Background: Coronary heart disease and peripheral arterial disease (PAD) affect different vascular territories. Supplementing baseline findings with assays from stored serum, we compared their 20-year predictors.

Methods and Results: We randomly recruited 15 737 disease-free men and women aged 30 to 75 years across Scotland between 1984 and 1995 and followed them through 2009 for death and hospital diagnoses. Of these, 3098 developed coronary heart disease (19.7%), and 499 PAD (3.2%). Hazard ratios for 45 variables in the Cox model were adjusted for age and sex and for factors in the 2007 ASSIGN cardiovascular risk score. Forty-four of them were entered into parsimonious predictive models, tested by c-statistics and net reclassification improvements. Many hazard ratios diminished with adjustment and parsimonious modeling, leaving significant survivors.
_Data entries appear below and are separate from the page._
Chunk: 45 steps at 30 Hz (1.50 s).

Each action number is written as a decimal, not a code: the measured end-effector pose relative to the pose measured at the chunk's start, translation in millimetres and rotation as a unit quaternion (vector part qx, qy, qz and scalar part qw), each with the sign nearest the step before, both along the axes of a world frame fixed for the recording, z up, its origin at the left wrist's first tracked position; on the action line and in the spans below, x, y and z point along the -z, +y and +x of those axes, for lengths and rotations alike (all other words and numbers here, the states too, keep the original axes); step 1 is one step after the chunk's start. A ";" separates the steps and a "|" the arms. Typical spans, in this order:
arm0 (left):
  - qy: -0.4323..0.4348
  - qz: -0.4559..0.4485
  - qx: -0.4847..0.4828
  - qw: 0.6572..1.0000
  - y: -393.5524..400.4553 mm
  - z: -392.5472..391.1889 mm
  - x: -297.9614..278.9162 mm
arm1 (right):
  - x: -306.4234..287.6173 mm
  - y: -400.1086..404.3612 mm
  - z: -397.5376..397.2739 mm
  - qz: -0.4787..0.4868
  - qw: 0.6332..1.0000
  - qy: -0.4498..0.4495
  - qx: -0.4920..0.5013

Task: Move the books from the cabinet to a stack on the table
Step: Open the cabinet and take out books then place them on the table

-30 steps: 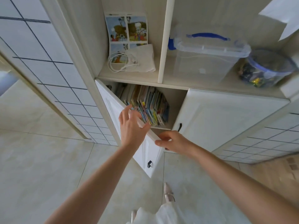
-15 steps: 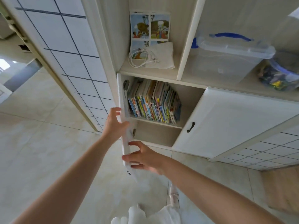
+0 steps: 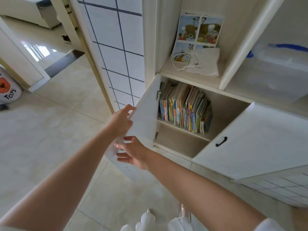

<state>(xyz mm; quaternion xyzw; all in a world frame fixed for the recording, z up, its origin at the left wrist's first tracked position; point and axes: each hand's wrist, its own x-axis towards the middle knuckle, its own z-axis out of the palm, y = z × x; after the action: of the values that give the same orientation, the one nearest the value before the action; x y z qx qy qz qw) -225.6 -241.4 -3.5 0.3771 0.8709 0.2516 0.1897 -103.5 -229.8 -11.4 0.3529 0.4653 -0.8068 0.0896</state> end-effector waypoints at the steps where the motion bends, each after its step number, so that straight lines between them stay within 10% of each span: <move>1: 0.007 -0.007 0.000 1.000 -1.5 -3.1 -1.5 | -1.3 0.4 -3.8 -0.005 1.000 0.001 0.002; 16: 0.211 0.015 0.032 0.977 20.3 21.4 -12.4 | 24.4 102.5 60.9 0.067 0.995 -0.073 0.033; 28: 0.023 -0.031 0.011 0.999 139.9 103.0 63.4 | 60.8 301.1 168.2 0.132 0.965 -0.188 0.129; 45: -0.210 0.154 -0.102 0.960 304.2 147.2 256.7 | 249.3 436.9 107.6 0.241 0.921 -0.238 0.190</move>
<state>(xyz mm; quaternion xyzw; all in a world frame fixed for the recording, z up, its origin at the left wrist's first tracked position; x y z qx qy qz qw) -78.3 62.7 -260.2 0.2491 0.7958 0.4747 0.2814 4.1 207.1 -260.7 0.6273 0.5350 -0.5641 -0.0447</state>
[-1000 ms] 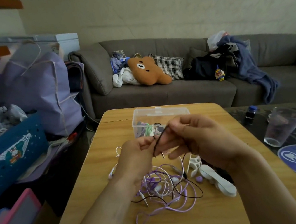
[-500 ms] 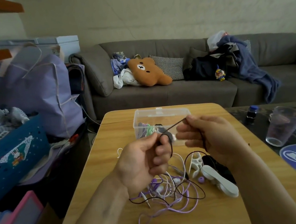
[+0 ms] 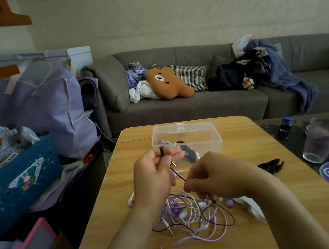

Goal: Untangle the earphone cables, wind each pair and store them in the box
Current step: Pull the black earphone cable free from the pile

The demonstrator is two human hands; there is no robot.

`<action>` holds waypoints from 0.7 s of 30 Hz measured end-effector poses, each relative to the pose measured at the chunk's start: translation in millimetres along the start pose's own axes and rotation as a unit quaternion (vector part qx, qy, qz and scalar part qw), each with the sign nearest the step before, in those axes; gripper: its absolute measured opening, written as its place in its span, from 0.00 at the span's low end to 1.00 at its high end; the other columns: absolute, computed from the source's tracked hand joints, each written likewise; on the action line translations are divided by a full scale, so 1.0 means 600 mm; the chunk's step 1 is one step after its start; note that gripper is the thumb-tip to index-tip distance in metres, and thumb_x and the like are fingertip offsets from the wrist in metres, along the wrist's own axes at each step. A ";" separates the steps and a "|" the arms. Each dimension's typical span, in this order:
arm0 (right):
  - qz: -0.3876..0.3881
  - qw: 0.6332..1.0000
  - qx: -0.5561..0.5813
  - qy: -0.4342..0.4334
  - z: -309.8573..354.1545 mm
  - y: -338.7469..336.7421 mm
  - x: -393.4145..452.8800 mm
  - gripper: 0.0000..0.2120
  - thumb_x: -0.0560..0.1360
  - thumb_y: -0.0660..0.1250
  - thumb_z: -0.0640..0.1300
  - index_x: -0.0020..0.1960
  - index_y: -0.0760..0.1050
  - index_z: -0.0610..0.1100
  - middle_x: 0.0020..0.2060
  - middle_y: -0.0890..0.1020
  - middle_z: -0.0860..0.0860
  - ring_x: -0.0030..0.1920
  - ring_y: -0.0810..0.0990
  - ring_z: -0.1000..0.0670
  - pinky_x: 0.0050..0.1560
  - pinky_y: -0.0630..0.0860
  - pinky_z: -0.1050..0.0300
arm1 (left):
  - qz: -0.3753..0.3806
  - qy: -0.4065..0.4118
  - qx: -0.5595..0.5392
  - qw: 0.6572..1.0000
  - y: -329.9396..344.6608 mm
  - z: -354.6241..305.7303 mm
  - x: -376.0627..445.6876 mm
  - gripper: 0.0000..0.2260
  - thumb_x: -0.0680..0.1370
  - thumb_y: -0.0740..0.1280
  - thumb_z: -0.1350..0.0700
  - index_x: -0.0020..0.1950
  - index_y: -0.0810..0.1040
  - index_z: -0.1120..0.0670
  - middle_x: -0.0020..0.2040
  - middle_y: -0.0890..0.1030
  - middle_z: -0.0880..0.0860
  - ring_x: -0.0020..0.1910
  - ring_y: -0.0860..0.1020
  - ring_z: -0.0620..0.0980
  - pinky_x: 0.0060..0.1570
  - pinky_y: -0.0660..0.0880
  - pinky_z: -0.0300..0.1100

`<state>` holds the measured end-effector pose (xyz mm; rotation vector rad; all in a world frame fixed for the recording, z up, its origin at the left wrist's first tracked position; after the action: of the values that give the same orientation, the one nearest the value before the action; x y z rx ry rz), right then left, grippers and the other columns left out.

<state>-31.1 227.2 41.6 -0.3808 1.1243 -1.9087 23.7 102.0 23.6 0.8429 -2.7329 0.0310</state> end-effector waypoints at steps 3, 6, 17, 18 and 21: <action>-0.040 0.997 0.047 -0.047 0.017 -0.028 -0.017 0.08 0.78 0.68 0.51 0.44 0.80 0.48 0.30 0.81 0.53 0.29 0.76 0.58 0.35 0.74 0.62 | 0.026 0.072 0.113 0.991 0.007 -0.005 -0.002 0.13 0.81 0.58 0.69 0.46 0.79 0.57 0.42 0.85 0.49 0.38 0.81 0.42 0.35 0.71 0.32; -0.136 0.981 0.120 -0.071 0.010 -0.072 -0.034 0.10 0.76 0.69 0.52 0.44 0.82 0.46 0.27 0.76 0.52 0.27 0.70 0.56 0.29 0.67 0.61 | 0.147 0.047 0.067 0.986 0.031 -0.007 -0.009 0.11 0.82 0.57 0.65 0.49 0.79 0.61 0.35 0.77 0.50 0.34 0.73 0.45 0.37 0.69 0.33; -0.211 0.965 0.151 0.029 -0.047 -0.082 -0.032 0.13 0.70 0.74 0.57 0.38 0.84 0.48 0.21 0.70 0.55 0.24 0.65 0.54 0.27 0.64 0.59 | 0.203 -0.186 -0.153 0.949 0.047 0.012 -0.026 0.16 0.79 0.59 0.51 0.34 0.67 0.55 0.26 0.62 0.49 0.25 0.57 0.45 0.28 0.53 0.38; -0.198 0.967 0.158 0.036 -0.048 -0.075 -0.027 0.14 0.71 0.73 0.58 0.38 0.84 0.47 0.21 0.70 0.54 0.25 0.65 0.53 0.28 0.64 0.59 | 0.183 -0.209 -0.199 0.940 0.045 0.013 -0.024 0.16 0.77 0.61 0.49 0.31 0.66 0.53 0.25 0.61 0.49 0.24 0.56 0.45 0.28 0.53 0.39; -0.130 0.976 0.145 0.094 -0.059 -0.055 -0.016 0.20 0.73 0.69 0.62 0.34 0.83 0.47 0.25 0.72 0.50 0.30 0.68 0.48 0.33 0.68 0.55 | 0.104 -0.239 -0.322 0.910 0.029 0.017 -0.013 0.16 0.74 0.62 0.51 0.28 0.65 0.51 0.23 0.59 0.48 0.20 0.55 0.44 0.28 0.52 0.41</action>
<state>-64.8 261.8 50.9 -0.1932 0.9294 -2.3430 17.6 119.5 13.0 0.3931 -2.9265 -1.1040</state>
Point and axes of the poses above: each hand's wrist, its own x-axis towards the middle knuckle, its own y-axis out of the palm, z = x × y, the point moved 6 cm from there along x, towards the middle knuckle
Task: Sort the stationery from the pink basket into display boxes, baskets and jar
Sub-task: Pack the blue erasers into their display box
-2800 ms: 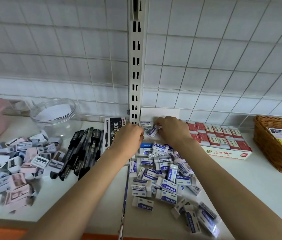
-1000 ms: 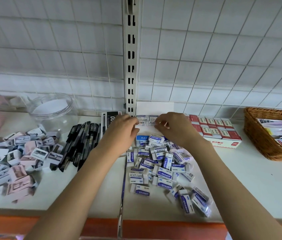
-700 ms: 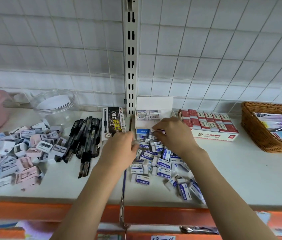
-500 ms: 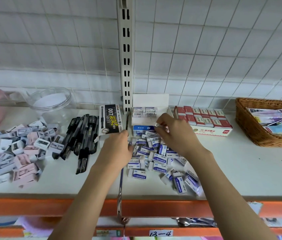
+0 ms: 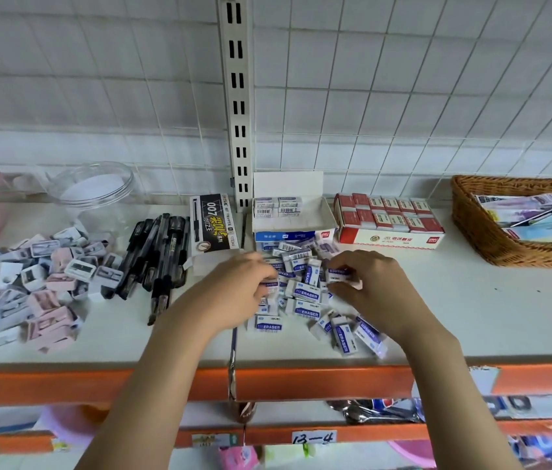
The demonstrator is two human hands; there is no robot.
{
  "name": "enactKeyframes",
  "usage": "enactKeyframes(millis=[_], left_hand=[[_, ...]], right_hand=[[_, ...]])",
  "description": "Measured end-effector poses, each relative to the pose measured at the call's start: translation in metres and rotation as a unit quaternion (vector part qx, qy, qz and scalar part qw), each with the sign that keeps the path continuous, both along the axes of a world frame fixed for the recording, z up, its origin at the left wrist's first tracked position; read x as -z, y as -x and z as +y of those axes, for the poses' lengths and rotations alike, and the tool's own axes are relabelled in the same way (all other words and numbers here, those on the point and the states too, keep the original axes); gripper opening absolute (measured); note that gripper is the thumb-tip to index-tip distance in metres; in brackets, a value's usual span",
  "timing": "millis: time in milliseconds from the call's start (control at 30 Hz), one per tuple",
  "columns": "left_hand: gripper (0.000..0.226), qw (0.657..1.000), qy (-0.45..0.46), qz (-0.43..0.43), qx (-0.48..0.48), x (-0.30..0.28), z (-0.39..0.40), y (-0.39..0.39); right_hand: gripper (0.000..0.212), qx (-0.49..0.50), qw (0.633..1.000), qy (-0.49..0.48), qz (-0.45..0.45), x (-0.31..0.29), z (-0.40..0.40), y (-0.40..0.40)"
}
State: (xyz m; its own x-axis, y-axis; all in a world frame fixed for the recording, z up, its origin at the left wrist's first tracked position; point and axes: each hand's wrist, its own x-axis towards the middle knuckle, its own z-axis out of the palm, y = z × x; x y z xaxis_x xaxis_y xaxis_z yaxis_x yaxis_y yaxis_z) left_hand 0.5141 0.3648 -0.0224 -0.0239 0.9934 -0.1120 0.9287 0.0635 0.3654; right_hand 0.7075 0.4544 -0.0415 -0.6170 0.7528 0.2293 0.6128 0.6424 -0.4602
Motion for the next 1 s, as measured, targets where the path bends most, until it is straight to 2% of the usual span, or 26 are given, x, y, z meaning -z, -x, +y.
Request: enactKeyframes(millis=[233, 400, 567, 700, 833, 1000], left_hand=[[0.049, 0.999, 0.046, -0.016, 0.004, 0.002, -0.015, 0.007], [0.039, 0.999, -0.019, -0.022, -0.040, 0.008, -0.018, 0.006], [0.037, 0.996, -0.023, -0.052, -0.076, 0.009, -0.018, 0.003], [0.038, 0.996, -0.038, -0.007, -0.077, 0.009, -0.017, -0.005], [0.037, 0.995, -0.080, 0.014, -0.061, 0.001, -0.020, -0.004], [0.045, 0.992, -0.127, -0.015, -0.017, -0.017, -0.009, -0.021]], right_hand=[[0.025, -0.001, 1.000, -0.007, -0.020, -0.002, -0.004, 0.003], [0.028, 0.008, 0.998, -0.018, -0.054, -0.002, -0.004, 0.005], [0.022, 0.017, 0.995, -0.032, -0.093, -0.004, -0.006, 0.012], [0.023, 0.021, 0.993, -0.038, -0.113, -0.003, -0.007, 0.014], [0.024, 0.028, 0.995, -0.033, -0.092, -0.006, -0.009, 0.006], [0.021, 0.059, 0.997, -0.029, -0.047, -0.009, -0.006, -0.007]])
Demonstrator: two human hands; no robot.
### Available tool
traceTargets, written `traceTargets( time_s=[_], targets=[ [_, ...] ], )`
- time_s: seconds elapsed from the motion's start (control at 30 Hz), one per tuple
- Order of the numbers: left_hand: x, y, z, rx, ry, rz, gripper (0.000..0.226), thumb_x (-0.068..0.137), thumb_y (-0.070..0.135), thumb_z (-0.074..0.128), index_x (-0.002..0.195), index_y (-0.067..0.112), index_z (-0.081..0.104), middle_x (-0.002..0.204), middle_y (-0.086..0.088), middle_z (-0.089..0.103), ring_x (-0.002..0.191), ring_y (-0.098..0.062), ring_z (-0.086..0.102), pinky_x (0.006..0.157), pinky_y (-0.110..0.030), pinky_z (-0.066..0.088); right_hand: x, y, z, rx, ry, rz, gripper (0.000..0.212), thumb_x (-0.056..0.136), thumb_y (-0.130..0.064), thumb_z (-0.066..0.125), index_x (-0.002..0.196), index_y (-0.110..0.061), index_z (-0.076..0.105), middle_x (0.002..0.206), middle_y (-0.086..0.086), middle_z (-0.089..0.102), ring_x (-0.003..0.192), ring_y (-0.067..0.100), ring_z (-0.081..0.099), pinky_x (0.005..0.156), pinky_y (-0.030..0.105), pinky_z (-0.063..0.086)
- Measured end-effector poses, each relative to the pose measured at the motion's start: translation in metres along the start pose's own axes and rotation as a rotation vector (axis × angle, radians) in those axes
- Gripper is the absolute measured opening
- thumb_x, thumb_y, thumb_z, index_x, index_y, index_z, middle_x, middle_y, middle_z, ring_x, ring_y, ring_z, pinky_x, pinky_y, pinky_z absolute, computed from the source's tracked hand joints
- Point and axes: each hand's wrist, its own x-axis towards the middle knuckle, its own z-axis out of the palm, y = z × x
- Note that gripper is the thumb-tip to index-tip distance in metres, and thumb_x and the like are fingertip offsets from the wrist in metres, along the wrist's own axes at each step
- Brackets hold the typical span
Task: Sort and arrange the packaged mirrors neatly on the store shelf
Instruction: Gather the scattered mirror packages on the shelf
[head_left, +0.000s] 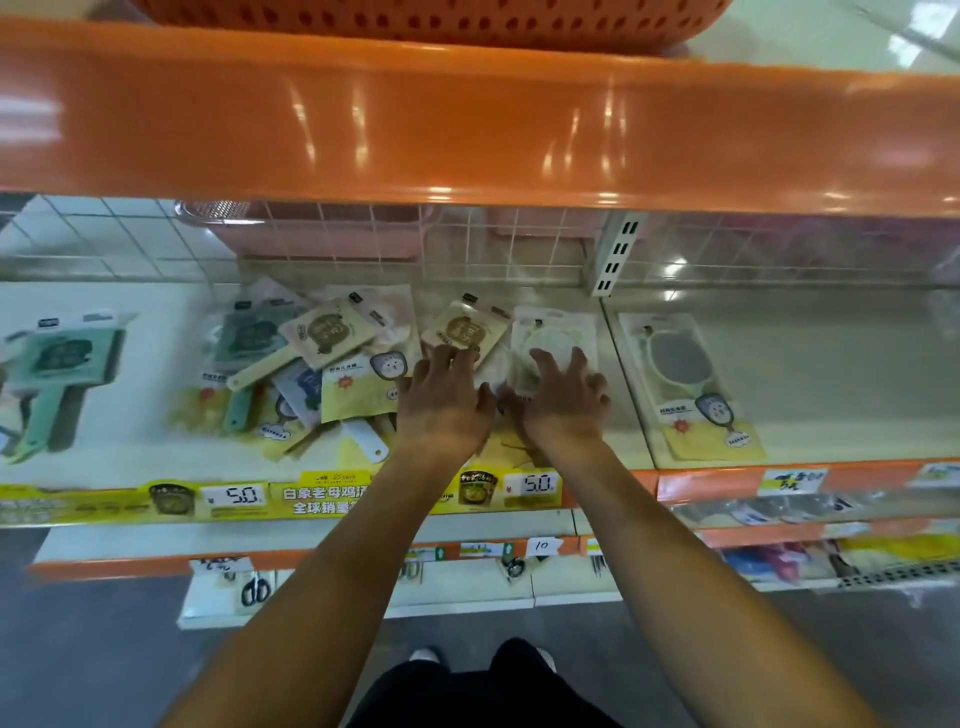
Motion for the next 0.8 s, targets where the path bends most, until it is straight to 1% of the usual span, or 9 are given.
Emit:
traceTargets(
  time_s=[0.13,0.27,0.3,0.33,0.4,0.47,0.6,0.7,0.8],
  targets=[
    [0.001,-0.001,-0.001,0.008,-0.007,-0.007,0.043,0.089,0.034,0.053,0.129,0.018,0.051,0.128,-0.008,0.050,0.115,-0.033,0.050,0.093,-0.044,0.042,0.003,-0.003,-0.001,0.000,-0.048,0.019,0.063,0.083,-0.066,0.055,0.139,-0.042,0.034,0.155,0.006,0.017,0.130,0.044,0.026,0.101,0.047,0.029],
    [0.001,-0.002,-0.003,0.009,0.004,-0.005,0.041,0.090,0.033,0.053,0.127,0.017,0.052,0.128,-0.008,0.050,0.116,-0.033,0.049,0.092,-0.043,0.040,0.006,-0.002,-0.003,-0.012,-0.065,0.072,0.072,0.076,-0.074,0.058,0.137,-0.046,0.034,0.158,0.009,0.007,0.128,0.046,0.027,0.100,0.049,0.030],
    [0.001,-0.002,-0.003,0.005,0.002,-0.005,0.041,0.090,0.033,0.054,0.127,0.018,0.052,0.128,-0.008,0.050,0.116,-0.033,0.049,0.092,-0.043,0.040,0.006,-0.001,-0.004,-0.019,-0.079,0.078,0.071,0.076,-0.074,0.058,0.137,-0.046,0.035,0.157,0.010,0.009,0.128,0.046,0.027,0.101,0.049,0.031],
    [0.001,-0.002,-0.003,0.000,-0.005,-0.005,0.041,0.090,0.033,0.053,0.127,0.018,0.052,0.128,-0.008,0.050,0.116,-0.033,0.049,0.093,-0.043,0.040,0.006,-0.001,-0.005,-0.024,-0.089,0.078,0.068,0.077,-0.074,0.057,0.135,-0.046,0.036,0.155,0.011,0.014,0.128,0.046,0.027,0.101,0.049,0.032],
    [0.002,0.000,-0.003,-0.014,-0.023,-0.007,0.042,0.090,0.033,0.053,0.129,0.018,0.051,0.130,-0.007,0.049,0.117,-0.033,0.049,0.095,-0.044,0.040,0.007,0.000,-0.007,-0.024,-0.088,0.069,0.059,0.080,-0.071,0.055,0.131,-0.044,0.042,0.146,0.009,0.028,0.124,0.044,0.030,0.098,0.049,0.034],
    [0.002,0.003,-0.003,-0.021,-0.033,-0.002,0.042,0.091,0.033,0.052,0.129,0.018,0.051,0.131,-0.007,0.049,0.118,-0.032,0.048,0.097,-0.044,0.040,0.007,0.001,-0.009,-0.013,-0.081,0.067,0.050,0.084,-0.067,0.055,0.127,-0.043,0.046,0.138,0.006,0.035,0.122,0.042,0.032,0.097,0.047,0.034],
    [0.002,0.003,-0.002,-0.020,-0.041,0.015,0.041,0.090,0.034,0.053,0.128,0.017,0.052,0.129,-0.007,0.049,0.117,-0.032,0.049,0.096,-0.044,0.040,0.005,-0.002,-0.011,0.011,-0.066,0.058,0.043,0.087,-0.057,0.058,0.127,-0.044,0.046,0.134,0.003,0.038,0.121,0.039,0.033,0.092,0.045,0.034],
    [0.002,0.001,-0.002,-0.018,-0.039,0.028,0.039,0.089,0.034,0.053,0.124,0.017,0.054,0.127,-0.007,0.050,0.117,-0.032,0.050,0.095,-0.044,0.041,0.001,-0.006,-0.009,0.075,-0.040,0.018,0.043,0.089,-0.047,0.061,0.129,-0.043,0.047,0.137,0.001,0.037,0.121,0.036,0.031,0.088,0.041,0.032],
    [0.003,0.000,-0.003,-0.011,-0.036,0.040,0.038,0.089,0.034,0.053,0.123,0.017,0.054,0.128,-0.007,0.050,0.118,-0.032,0.049,0.096,-0.044,0.040,-0.002,-0.004,-0.005,0.107,0.022,0.001,0.037,0.089,-0.040,0.061,0.126,-0.041,0.054,0.140,-0.003,0.038,0.122,0.034,0.031,0.088,0.040,0.033]
  ],
)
The hazard ratios were mostly higher in PAD. New parsimonious models increased the c-statistic and net reclassification improvements over ASSIGN variables alone but varied in their components and ranking. Coronary heart disease and PAD shared 7 of the 9 factors from ASSIGN: age, sex, family history, socioeconomic status, diabetes mellitus, tobacco smoking, and systolic blood pressure (but neither total nor high-density lipoprotein cholesterol); plus 4 new ones: NT-pro-BNP, cotinine, high-sensitivity C-reactive protein, and cystatin-C. The highest ranked hazard ratios for continuous factors in coronary heart disease were those for age, total cholesterol, high-sensitivity troponin, NT-pro-BNP, cotinine, apolipoprotein A, and waist circumference (plus 10 more); in PAD they were age, high-sensitivity C-reactive protein, systolic blood pressure, expired carbon monoxide, cotinine, socioeconomic status, and lipoprotein (a) (plus 5 more).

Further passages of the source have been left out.